A fragilidade democrática percebida por Bill Gates é a
fatalidade de um modelo em declínio e um índice de sua inanidade
Com um livro de memórias, Bill Gates vem
a público para se dizer surpreso com a fragilidade da democracia
norte-americana. Achava que fosse condição possível a qualquer país do mundo,
menos ao seu. A declaração é de uma candura também surpreendente, vinda do
bilionário, filantropo, fundador da Microsoft,
alinhado entre os homens mais influentes do século. Mas relevante, porque
espelha o sentimento de metade das pessoas que não votaram na ameaça a essa
democracia. Inaugura a preocupação dos americanos de bom senso com a sua
própria estabilidade institucional.
Um caminho simples para se compreender a
cândida confiança nos alicerces democráticos da América é recorrer ao modo como
isso é figurado no imaginário, matriz de crenças e convicções arraigadas. Com
este foco, vale rever dramatizações de júris no cinema para identificar
sketches ideológicos da democracia liberal em que a verdade na balança da
Justiça parece transparecer na argumentação igualitária dos advogados,
ponderada pelo juiz. Mas uma lógica utilitarista de negócios orienta (nos
acordos) a redução de sentenças. E a garantia última de justiça é a
Constituição, ratificada pela Bíblia. O "grand jury", tribunal de
instrução, é um teatro ideológico, que faz igualdade, princípio ético
constitucional, equivaler politicamente a liberdade, embora sejam conceitos
diferentes.
A crer na encenação hollywoodiana, é nas delegacias e nos
tribunais que se visibiliza a essência da república, uma igualdade pró-forma,
cúmplice da escravidão e da discriminação dos não brancos, encoberta pela
potência material. Já em 1938, Roosevelt temia:
"Ouso dizer que, se a democracia americana parasse de progredir como uma
força viva, buscando dia e noite melhorar, por meios pacíficos, as condições de
nossos cidadãos, a força do fascismo cresceria em nosso país". Ou seja, o
fascismo sempre esteve latente no senso comum.
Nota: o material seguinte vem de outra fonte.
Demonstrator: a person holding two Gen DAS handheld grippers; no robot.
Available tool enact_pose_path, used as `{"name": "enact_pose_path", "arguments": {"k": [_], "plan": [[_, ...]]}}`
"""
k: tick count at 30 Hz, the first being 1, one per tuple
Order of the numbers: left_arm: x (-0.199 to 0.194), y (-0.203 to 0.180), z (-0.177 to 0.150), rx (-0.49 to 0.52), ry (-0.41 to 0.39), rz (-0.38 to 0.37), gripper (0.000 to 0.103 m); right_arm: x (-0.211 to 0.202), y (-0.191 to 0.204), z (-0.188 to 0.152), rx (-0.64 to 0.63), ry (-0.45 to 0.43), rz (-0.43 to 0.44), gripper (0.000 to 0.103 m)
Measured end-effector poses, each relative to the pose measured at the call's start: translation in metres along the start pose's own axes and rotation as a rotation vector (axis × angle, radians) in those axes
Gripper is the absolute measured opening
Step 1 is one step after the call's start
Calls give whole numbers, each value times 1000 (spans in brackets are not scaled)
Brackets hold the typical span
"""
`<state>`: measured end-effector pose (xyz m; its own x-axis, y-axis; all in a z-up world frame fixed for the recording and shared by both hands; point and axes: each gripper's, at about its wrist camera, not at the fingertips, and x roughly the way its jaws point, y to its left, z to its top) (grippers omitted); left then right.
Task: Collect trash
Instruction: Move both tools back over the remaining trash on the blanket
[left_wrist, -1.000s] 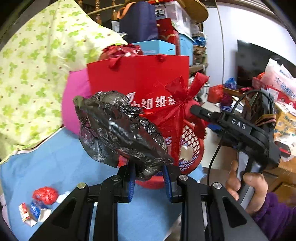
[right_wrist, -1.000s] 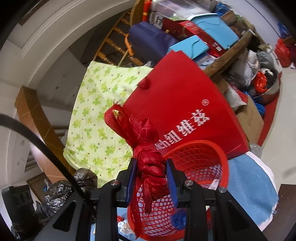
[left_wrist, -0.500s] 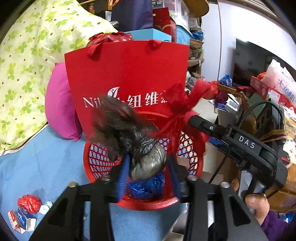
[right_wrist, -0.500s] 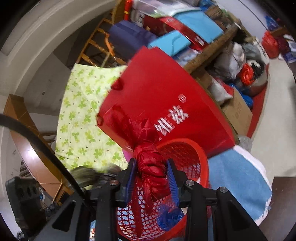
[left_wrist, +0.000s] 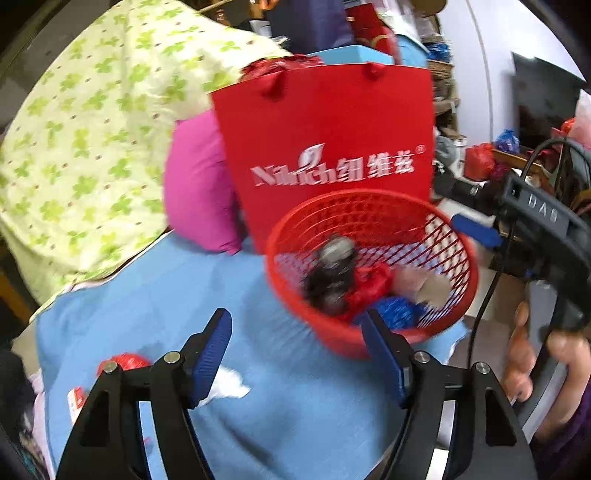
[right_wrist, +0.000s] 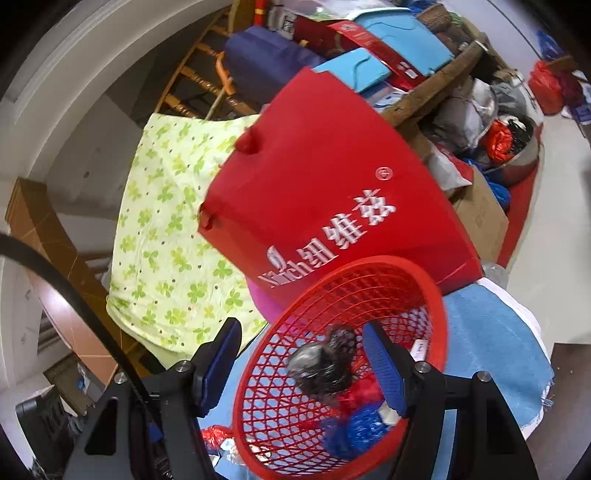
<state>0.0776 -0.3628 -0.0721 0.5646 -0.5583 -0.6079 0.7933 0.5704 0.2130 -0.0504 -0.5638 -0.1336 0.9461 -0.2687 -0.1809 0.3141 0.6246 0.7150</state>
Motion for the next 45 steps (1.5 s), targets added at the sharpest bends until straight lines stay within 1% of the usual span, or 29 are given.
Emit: {"name": "enact_pose_path", "arguments": {"k": [2,5,8,12,14,17,19,22,30,37,40,45], "plan": [[-7,15,-14,-28,8,22,78,1,12,-5,-33,-5,11,72],[-14,37,-37,-78,34,48,78,-1,38,-14,-119,-30,33,72],[-18,67,-70,-158,95,83,78,-5,70,-30,-241,-61,71,72],[-23,103,-108,-264,158,127,78,-1,109,-54,-375,-58,119,73],[-28,115,-123,-300,170,146,78,4,132,-72,-446,-29,156,73],[-35,136,-147,-357,187,186,78,16,155,-95,-503,31,196,73],[-39,149,-163,-392,198,215,78,25,164,-107,-524,71,211,73],[-43,164,-180,-436,206,234,78,40,177,-127,-535,141,230,73],[-40,198,-221,-554,241,257,78,73,191,-162,-563,276,210,73],[-37,220,-242,-636,246,295,78,104,200,-196,-604,433,187,73],[-37,230,-253,-683,242,295,78,112,201,-208,-620,470,182,73],[-29,238,-268,-726,242,308,78,122,202,-218,-620,517,170,73]]}}
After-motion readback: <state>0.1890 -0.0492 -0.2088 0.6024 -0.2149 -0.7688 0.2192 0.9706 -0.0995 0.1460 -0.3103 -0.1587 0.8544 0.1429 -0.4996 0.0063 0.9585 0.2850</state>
Por isso, cresceu, reinventando-se no neofascismo moldado
pela IA. A democracia vendida ao resto do mundo, quando não imposta por força
militar, é como o quadro falso de um pintor, sem potência própria, sustentando
numa bolha de ar as ilusões da cidadania americana. Agora, sinais de algo
errado. Parece ter chegado ao ponto de saturação a forma social que abrigava no
formalismo igualitário a formatação do simulacro de liberdade.
Noam Chomsky e
outros críticos argutos sempre suspeitaram da corrida desenfreada para os
extremos como um modo de encadeamento de coisas que só pode resultar em
acontecimentos fatais. A fragilidade percebida por Gates é a fatalidade de um
modelo em declínio, não ainda o estertor, mas um índice de sua inanidade.
Democracia já é palavra incômoda, assim como diversidade e direitos humanos.
Donald Trump emerge
da fossa moral cavada pela saturação. Criatura tóxica, impregna, inundando,
espaços vulneráveis, afinado com Steve Bannon, que autodefine o seu método como "flood
the zone with shit", isto é, "inundar a área com merda". A
proposição expõe o bombardeio circense de ondas escatológicas sobre os cérebros
da "parte errante" da população, imigrantes não brancos, minorias em
busca de voz pública. Um hipercirco a ser levado a sério: Trump não é mero
palhaço, é um elefante "shitting" no picadeiro. A estratégia de
Bannon soa definitiva: sua é a matéria em que se transforma a democracia americana.